Человек видимый | страница 64



Все, что наука дает нам, быстро становится привычным, обиходным. Для восьмидесятилетнего старика компьютер — это потрясающее устройство, обеспечивающее мгновенный доступ к неограниченному количеству информации. Он не в состоянии это осознать. Однако для парня двадцати лет компьютер — это аппарат с ограниченными возможностями, который довольно дорого стоит и не удовлетворяет его по скорости предоставления услуг. Поколение людей, получившее в наследство от предыдущего технические изобретения и новинки, воспринимает их как нечто естественное и привычное. То есть любое научное открытие может быть оценено по достоинству лишь горсткой людей, которым довелось жить в то время, когда это конкретное новшество было изобретено и начинало практически использоваться. Вы улавливаете, к чему я веду? Только они замечают разницу между прежним уровнем развития техники и настоящим. Семилетний мальчишка даже не считает компьютер техникой. Для него он просто инструмент. Все преходяще, неудержимо преходяще. Так что мысль, что наука «улучшает» нашу жизнь, — это иллюзия. Возьмите, например, процесс вулканизации. Это научно-техническое открытие позволило облегчить современную жизнь. Правильно? Конечно, правильно. Без этого процесса мы не могли бы ездить на автомобилях, во всяком случае так, как сейчас. Но если бы эту вулканизацию не изобрели, почувствовали бы мы ее отсутствие? Нет, конечно! Ни в коем случае! Мы нашли бы какой-то другой способ делать из резины упругие и эластичные шины или спокойно обошлись бы и без них. Ведь обходимся же мы без коров, у мяса которых вкус лобстеров, или без обуви, сделанной из стекла, без машины времени и прочих вещей, которые не изобретены. Со временем чистая выгода новых технологий всегда обесценивается. Дети, родившиеся в общине амишей,[34] не скучают без телевизора, пока не узнают о существовании такой штуки, верно? У нас нет неоспоримых доказательств, что в пятнадцатом веке люди были менее счастливыми, чем в наше время, точно так же, как мы не можем утверждать, что в двадцать пятом веке люди будут жить лучше, чем мы сейчас.
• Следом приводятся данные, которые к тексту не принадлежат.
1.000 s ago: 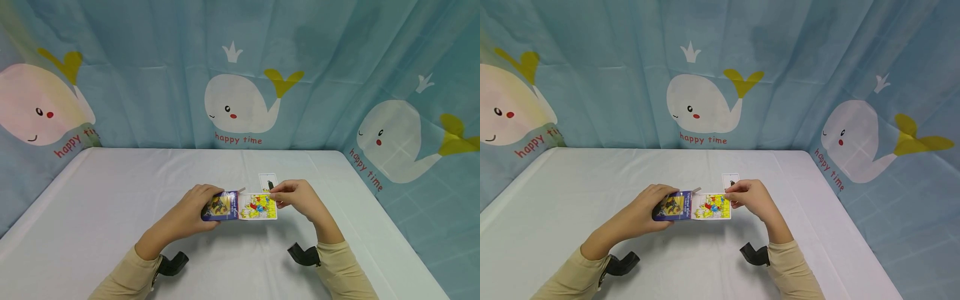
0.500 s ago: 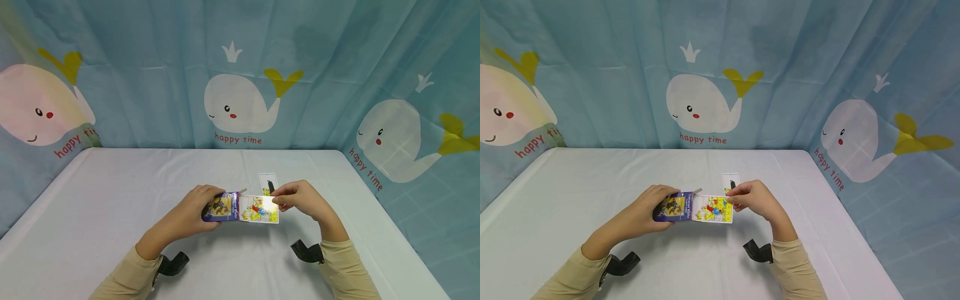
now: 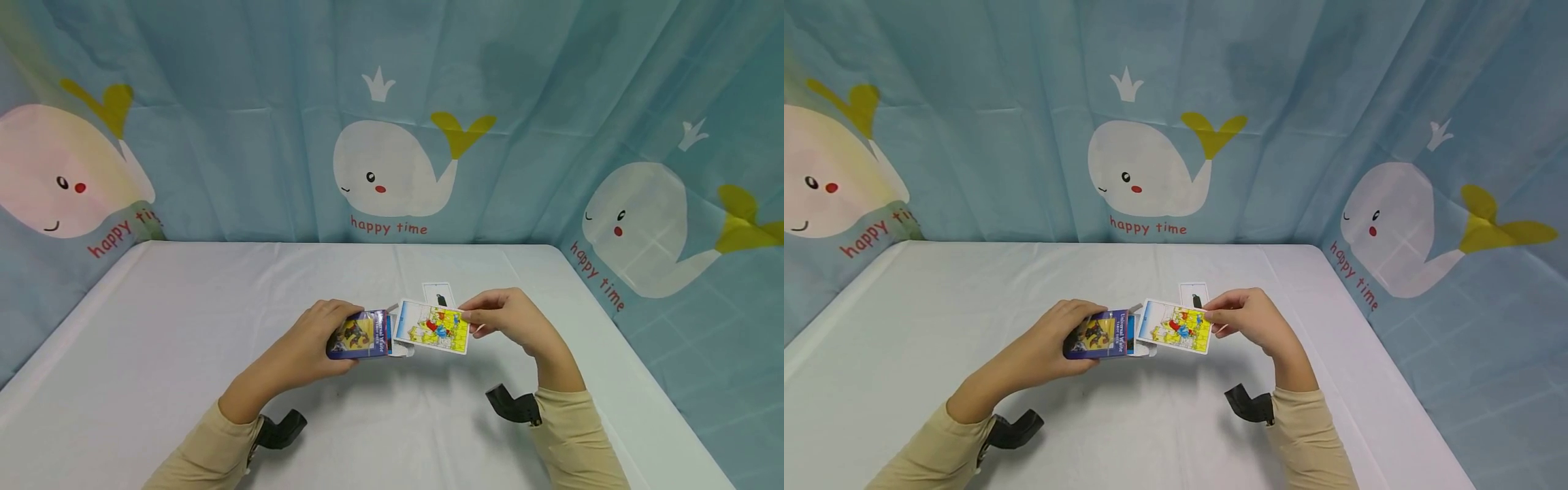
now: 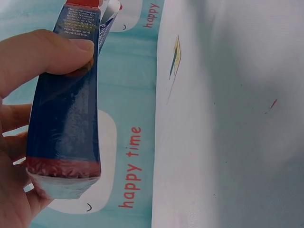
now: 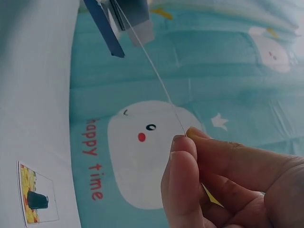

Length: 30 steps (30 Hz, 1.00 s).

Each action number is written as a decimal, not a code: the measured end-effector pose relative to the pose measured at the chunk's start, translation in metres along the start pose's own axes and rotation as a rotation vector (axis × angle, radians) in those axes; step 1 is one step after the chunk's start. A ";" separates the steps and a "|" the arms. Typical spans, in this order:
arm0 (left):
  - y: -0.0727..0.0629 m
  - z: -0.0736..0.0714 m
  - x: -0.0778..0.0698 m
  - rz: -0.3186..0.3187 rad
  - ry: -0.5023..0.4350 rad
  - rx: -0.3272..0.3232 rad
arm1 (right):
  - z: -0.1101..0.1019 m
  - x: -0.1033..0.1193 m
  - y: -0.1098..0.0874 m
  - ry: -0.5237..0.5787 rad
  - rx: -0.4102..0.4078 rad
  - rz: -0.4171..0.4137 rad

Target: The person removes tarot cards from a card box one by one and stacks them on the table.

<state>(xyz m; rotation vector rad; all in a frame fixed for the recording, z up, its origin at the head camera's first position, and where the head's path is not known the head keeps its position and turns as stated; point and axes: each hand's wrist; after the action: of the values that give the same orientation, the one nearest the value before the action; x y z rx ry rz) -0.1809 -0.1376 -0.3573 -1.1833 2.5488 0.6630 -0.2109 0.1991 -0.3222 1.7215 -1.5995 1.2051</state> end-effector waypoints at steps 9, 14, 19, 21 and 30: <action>0.000 0.000 0.000 -0.003 -0.001 0.001 | -0.002 -0.003 0.003 0.073 -0.057 0.020; 0.000 0.000 -0.001 -0.003 -0.001 0.000 | 0.000 -0.007 0.008 0.142 -0.130 0.045; 0.000 0.000 -0.001 0.002 0.001 -0.001 | 0.004 -0.016 0.019 0.224 -0.192 0.103; 0.001 0.000 -0.001 0.004 0.000 0.000 | 0.007 -0.020 0.023 0.254 -0.207 0.130; 0.001 0.001 -0.001 -0.001 -0.003 0.008 | 0.022 -0.036 0.042 0.390 -0.226 0.205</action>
<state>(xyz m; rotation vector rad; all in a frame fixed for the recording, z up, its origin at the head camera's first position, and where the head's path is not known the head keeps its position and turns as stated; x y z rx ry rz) -0.1804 -0.1358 -0.3574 -1.1801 2.5455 0.6534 -0.2427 0.1923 -0.3722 1.1231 -1.6206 1.3034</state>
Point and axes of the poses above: each hand's wrist, its own y-axis towards the middle knuckle, its own z-axis out of the palm, x = y × z, and after that the axes turned 5 degrees about z, right-handed
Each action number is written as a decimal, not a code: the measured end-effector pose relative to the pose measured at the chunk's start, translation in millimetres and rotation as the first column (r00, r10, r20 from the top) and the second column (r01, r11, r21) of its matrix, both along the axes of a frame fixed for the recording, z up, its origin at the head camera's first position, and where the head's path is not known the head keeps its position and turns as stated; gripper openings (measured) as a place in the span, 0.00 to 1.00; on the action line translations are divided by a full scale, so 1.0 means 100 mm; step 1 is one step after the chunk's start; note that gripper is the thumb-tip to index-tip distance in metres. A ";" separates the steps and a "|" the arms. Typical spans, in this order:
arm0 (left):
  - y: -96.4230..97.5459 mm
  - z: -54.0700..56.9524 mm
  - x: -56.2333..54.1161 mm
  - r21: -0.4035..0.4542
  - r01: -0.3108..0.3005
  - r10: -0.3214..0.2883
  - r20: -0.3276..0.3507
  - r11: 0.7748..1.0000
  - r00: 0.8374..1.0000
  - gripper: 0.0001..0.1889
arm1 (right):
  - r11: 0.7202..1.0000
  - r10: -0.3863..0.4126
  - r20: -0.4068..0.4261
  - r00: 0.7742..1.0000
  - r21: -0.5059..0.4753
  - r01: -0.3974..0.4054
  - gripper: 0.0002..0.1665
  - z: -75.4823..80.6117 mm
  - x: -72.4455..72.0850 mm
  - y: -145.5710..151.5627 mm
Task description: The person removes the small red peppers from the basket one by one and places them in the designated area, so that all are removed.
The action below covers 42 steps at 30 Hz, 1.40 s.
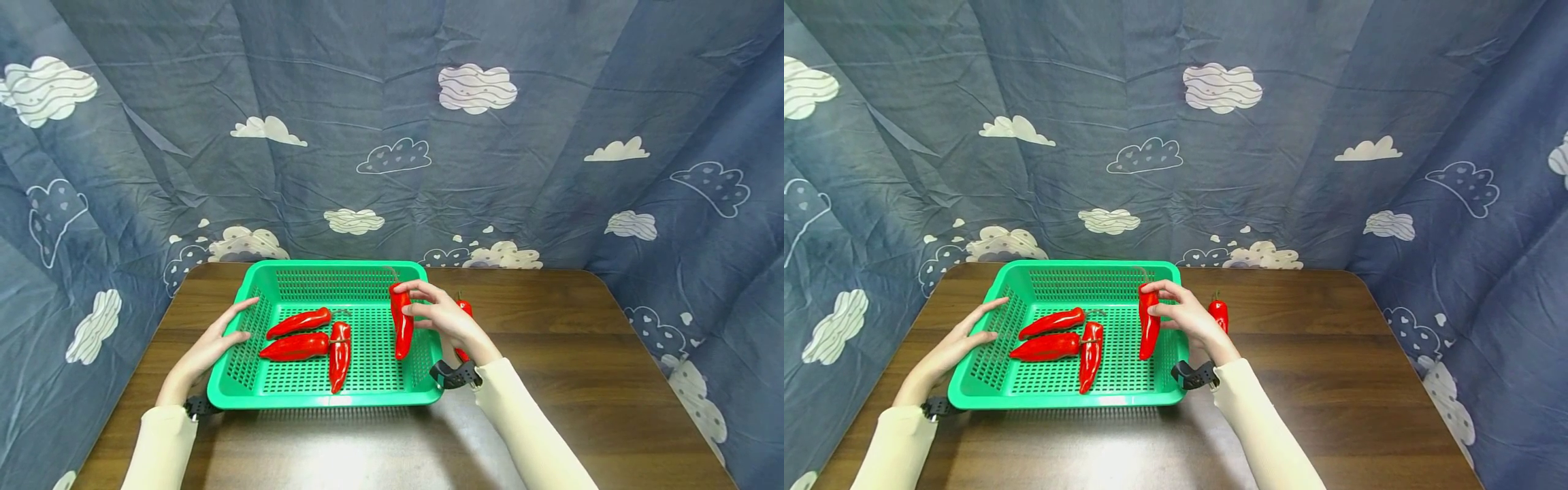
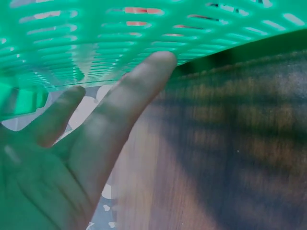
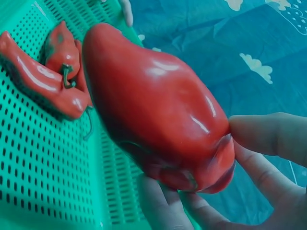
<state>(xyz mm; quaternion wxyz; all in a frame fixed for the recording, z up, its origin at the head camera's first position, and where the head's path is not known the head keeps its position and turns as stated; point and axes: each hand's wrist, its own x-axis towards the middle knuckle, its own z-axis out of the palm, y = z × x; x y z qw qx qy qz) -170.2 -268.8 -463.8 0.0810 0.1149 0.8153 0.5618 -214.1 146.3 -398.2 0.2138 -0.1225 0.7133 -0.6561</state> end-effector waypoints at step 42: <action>0.02 -0.02 0.00 0.032 -0.020 0.021 -0.022 0.999 1.000 0.33 | 0.989 -0.142 -0.035 0.989 -0.051 0.140 0.24 -0.17 -0.03 0.75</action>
Может, с этим и трудно согласиться, но это так. Осмысление этой правды заставило меня переоценить все, что я делал как ученый.

Чем больше я размышлял — а я потратил на осмысление этой проблемы много лет, — тем больше приходил к выводу, что главная цель, которую должна поставить перед собой наука, — это определить, что такое сознание, что такое реальность. Я знаю, что злоупотребляю этим словом, но единственное, что меня по-настоящему интересует, — это реальность. Со временем я понял, что потому и изучал в свое время социологию, журналистику, математику, музыку и другие дисциплины, что надеялся внести порядок в хаос. Эта идея целиком меня поглотила. Задача казалась мне неразрешимой. Ибо в процессе опытов, исследований и бесед неизбежно создавалась новая, фальшивая реальность. То есть сам процесс двустороннего общения препятствовал достижению моей цели. Понятно, я не первый, кто это понял, мы с вами говорили об этом раньше, задолго до того, как вы лучше узнали меня. Сейчас это уже понятно всем и каждому. Но только когда я начал работать в Чеминейде и осознал, что мы делаем и каким может быть конечный результат, я впервые узрел новую возможность. Я увидел способ изменить назначение науки. Благодаря этому изобретению у меня появилась возможность приблизиться к пониманию реальности. Так, чтобы она стала и моей отправной точкой, и конечным пунктом.